> **WHAT YOU HAVE TO DO**:
Output only the lines below from the one holding "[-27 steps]" down to the one holding "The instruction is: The", both end lines included and every picture dropped.

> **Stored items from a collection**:
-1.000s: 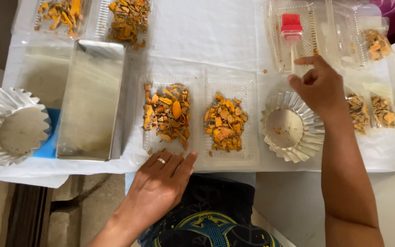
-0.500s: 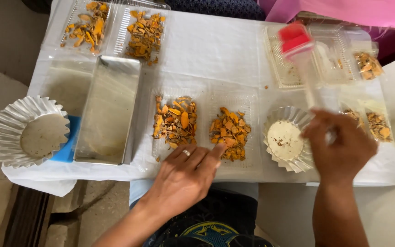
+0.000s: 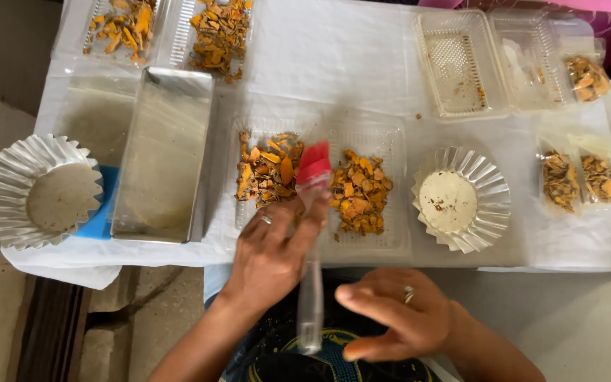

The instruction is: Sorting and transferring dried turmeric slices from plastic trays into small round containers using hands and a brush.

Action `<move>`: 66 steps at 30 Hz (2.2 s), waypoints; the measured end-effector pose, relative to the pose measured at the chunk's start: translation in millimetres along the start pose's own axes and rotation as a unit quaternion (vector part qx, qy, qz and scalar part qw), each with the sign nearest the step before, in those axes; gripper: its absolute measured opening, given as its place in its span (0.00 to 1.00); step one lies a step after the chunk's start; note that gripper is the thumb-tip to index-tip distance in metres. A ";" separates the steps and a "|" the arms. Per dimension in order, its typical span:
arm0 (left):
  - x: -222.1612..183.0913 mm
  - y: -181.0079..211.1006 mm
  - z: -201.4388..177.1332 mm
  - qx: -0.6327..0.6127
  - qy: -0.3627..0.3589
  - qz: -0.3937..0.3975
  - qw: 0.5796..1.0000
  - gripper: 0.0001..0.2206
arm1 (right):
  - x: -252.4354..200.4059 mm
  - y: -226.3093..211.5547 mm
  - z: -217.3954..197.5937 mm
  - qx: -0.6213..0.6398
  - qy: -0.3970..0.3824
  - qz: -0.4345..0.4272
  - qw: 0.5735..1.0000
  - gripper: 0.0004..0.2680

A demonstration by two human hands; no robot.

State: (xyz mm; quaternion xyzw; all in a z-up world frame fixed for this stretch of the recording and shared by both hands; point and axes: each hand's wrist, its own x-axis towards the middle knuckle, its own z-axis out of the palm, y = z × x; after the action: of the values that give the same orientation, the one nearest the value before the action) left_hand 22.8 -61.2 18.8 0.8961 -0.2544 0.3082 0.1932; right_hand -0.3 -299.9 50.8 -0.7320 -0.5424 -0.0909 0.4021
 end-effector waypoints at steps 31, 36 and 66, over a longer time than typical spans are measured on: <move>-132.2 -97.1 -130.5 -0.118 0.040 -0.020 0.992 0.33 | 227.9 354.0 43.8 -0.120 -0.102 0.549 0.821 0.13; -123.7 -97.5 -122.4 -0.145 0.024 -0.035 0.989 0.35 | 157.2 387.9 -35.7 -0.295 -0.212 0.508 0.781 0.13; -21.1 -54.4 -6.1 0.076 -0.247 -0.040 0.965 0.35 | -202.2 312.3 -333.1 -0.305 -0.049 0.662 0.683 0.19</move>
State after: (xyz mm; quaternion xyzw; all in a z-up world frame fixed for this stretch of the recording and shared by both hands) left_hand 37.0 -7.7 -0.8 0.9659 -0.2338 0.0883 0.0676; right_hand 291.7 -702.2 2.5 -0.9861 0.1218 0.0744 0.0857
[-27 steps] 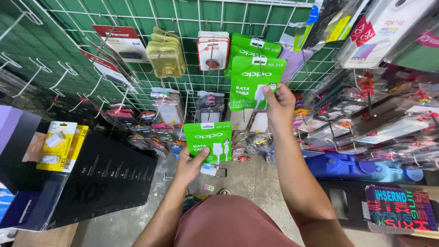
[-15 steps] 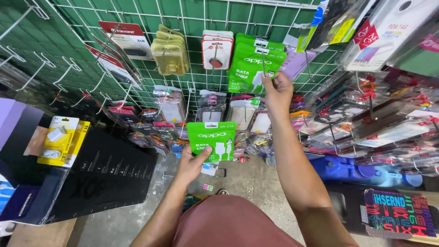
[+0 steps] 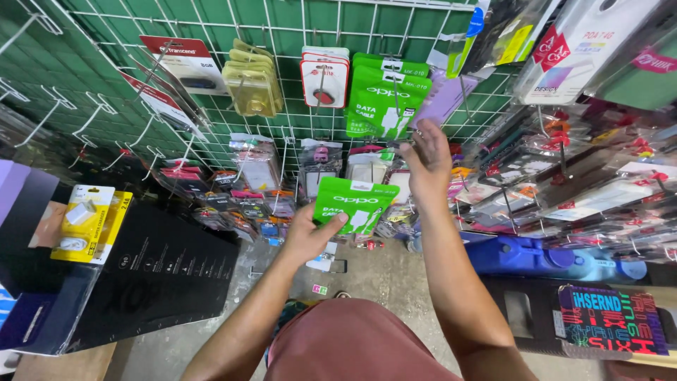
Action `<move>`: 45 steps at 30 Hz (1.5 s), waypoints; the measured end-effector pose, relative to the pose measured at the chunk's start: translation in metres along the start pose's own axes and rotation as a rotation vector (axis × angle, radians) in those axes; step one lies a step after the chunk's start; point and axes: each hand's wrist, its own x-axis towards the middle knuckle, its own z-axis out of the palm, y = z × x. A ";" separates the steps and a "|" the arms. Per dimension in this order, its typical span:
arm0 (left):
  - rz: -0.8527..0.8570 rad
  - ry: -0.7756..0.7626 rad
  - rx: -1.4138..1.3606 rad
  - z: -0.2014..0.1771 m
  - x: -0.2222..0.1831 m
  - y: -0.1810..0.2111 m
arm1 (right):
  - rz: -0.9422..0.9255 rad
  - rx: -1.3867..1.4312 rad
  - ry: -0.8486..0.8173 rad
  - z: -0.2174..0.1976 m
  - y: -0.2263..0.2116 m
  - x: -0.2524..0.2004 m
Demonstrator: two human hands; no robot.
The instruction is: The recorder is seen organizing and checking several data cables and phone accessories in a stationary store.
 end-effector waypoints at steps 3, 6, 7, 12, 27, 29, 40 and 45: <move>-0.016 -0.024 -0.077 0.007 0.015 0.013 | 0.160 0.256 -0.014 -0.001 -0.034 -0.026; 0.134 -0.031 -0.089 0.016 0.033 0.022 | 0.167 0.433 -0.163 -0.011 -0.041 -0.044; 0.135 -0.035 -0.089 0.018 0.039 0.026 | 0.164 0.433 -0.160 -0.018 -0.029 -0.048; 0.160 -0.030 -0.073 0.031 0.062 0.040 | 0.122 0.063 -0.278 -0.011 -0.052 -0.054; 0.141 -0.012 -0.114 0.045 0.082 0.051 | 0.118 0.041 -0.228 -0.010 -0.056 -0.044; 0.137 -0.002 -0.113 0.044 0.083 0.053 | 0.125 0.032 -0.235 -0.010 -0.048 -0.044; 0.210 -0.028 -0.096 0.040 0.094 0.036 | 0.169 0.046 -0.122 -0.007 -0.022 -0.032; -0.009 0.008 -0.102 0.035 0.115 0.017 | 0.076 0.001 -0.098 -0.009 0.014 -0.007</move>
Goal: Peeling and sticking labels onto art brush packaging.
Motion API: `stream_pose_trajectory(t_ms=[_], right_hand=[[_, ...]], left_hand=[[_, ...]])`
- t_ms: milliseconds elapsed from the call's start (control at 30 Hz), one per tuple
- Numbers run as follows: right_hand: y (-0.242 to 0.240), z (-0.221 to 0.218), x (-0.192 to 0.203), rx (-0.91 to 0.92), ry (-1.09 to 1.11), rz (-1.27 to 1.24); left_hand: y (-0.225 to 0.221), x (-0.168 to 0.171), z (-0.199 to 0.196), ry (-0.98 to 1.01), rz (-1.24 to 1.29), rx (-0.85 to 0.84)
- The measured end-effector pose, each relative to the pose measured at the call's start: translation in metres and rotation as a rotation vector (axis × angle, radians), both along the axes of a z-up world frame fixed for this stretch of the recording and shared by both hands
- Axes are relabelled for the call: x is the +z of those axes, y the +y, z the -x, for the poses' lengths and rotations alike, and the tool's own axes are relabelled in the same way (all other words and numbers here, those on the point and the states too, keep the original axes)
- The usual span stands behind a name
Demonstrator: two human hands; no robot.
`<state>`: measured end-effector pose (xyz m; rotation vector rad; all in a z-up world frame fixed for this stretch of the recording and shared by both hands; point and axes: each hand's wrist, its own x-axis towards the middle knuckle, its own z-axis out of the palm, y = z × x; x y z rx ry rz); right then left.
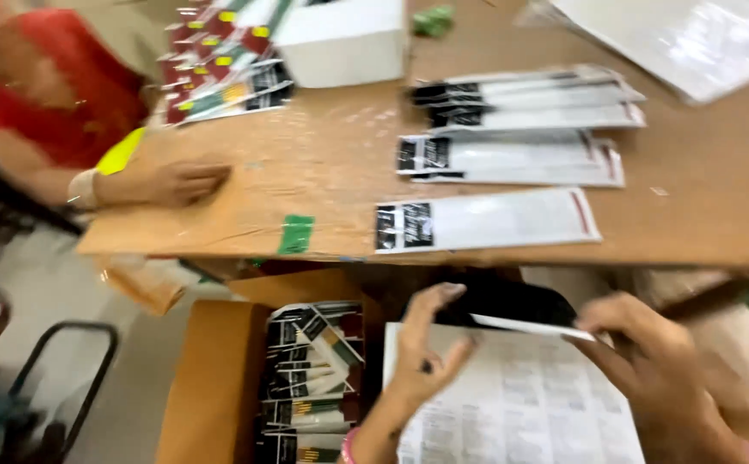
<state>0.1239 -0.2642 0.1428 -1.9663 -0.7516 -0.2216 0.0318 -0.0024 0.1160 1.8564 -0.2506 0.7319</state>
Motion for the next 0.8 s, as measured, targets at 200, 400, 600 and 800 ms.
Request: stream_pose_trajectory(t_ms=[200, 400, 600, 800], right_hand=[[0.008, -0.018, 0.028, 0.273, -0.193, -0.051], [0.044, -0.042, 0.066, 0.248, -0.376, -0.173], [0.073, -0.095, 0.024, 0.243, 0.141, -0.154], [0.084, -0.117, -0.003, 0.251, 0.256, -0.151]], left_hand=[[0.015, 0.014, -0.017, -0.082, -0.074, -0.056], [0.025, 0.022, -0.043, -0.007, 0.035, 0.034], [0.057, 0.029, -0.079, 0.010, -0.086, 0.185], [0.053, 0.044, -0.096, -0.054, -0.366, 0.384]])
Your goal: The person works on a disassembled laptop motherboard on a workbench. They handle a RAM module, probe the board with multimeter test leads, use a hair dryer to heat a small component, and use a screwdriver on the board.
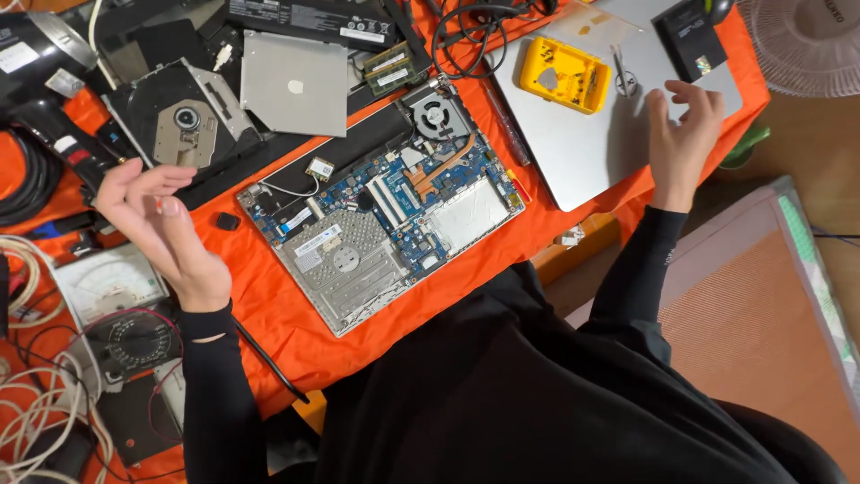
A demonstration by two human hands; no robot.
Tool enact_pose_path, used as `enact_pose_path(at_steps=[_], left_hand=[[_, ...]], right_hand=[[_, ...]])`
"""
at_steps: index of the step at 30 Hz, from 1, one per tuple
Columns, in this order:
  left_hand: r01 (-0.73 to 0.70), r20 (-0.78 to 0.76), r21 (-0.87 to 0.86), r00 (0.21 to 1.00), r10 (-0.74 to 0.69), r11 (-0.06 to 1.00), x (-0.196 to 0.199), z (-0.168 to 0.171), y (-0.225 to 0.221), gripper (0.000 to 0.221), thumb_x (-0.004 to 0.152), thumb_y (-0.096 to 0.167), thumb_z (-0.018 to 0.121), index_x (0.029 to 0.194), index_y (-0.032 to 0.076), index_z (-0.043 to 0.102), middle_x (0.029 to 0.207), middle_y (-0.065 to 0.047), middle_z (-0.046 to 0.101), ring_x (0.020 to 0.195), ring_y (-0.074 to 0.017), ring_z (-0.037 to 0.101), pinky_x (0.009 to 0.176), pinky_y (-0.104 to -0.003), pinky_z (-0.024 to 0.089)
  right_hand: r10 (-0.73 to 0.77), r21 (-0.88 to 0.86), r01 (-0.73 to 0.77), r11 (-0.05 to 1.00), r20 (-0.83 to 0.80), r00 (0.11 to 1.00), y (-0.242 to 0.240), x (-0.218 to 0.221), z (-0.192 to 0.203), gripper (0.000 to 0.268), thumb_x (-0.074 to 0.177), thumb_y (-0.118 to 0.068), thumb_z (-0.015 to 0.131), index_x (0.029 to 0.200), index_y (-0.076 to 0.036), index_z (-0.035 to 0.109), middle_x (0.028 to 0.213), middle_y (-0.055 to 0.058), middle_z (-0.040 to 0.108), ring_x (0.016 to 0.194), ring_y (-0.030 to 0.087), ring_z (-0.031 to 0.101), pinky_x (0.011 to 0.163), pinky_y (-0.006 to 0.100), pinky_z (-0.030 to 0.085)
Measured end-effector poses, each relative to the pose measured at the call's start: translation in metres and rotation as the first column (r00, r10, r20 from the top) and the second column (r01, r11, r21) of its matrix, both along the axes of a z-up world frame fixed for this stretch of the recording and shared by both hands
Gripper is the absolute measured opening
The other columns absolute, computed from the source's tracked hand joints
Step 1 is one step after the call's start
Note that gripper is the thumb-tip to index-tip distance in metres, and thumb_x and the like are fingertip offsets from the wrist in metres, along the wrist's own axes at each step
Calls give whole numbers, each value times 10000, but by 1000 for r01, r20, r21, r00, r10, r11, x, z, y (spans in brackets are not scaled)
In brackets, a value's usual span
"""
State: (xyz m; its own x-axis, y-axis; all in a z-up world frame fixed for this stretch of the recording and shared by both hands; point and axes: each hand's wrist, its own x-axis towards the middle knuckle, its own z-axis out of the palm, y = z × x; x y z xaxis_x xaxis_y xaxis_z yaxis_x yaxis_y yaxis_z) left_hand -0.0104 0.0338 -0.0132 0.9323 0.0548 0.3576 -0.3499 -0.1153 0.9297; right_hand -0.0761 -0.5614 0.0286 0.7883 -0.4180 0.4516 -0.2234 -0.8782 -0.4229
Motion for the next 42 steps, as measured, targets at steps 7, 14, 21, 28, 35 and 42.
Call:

> **COMPLETED EXERCISE**:
[-27 steps] 
[-15 steps] 
[+0 steps] 
Action `<move>`: 45 steps at 30 Hz (1.5 s), waypoints; the measured end-effector pose, relative to the pose measured at the chunk's start: translation in metres along the start pose's own axes and rotation as a rotation vector (axis × angle, radians) in those axes; step one lies a step after the chunk's start; point and axes: each hand's wrist, its own x-axis towards the middle knuckle, its own z-axis out of the palm, y = z × x. A ";" separates the steps and a "|" the arms. Per dimension in this order, its typical span:
arm0 (left):
  - rz: -0.8527..0.8570 rad
  - ry: -0.7756..0.7626 rad
  - rx: -1.4138..1.3606 rad
  - z: -0.2014..0.1771 m
  - x: -0.2222..0.1831 m
  - y: -0.1810..0.2111 m
arm1 (right):
  - rz: -0.9422..0.9255 rad
  - rx: -1.3867..1.4312 rad
  - ry: -0.8486..0.8173 rad
  - z: -0.2174..0.1976 m
  - y: -0.2263..0.2116 m
  - x: -0.2524..0.2004 m
Demonstrator: two human hands; no robot.
The instruction is: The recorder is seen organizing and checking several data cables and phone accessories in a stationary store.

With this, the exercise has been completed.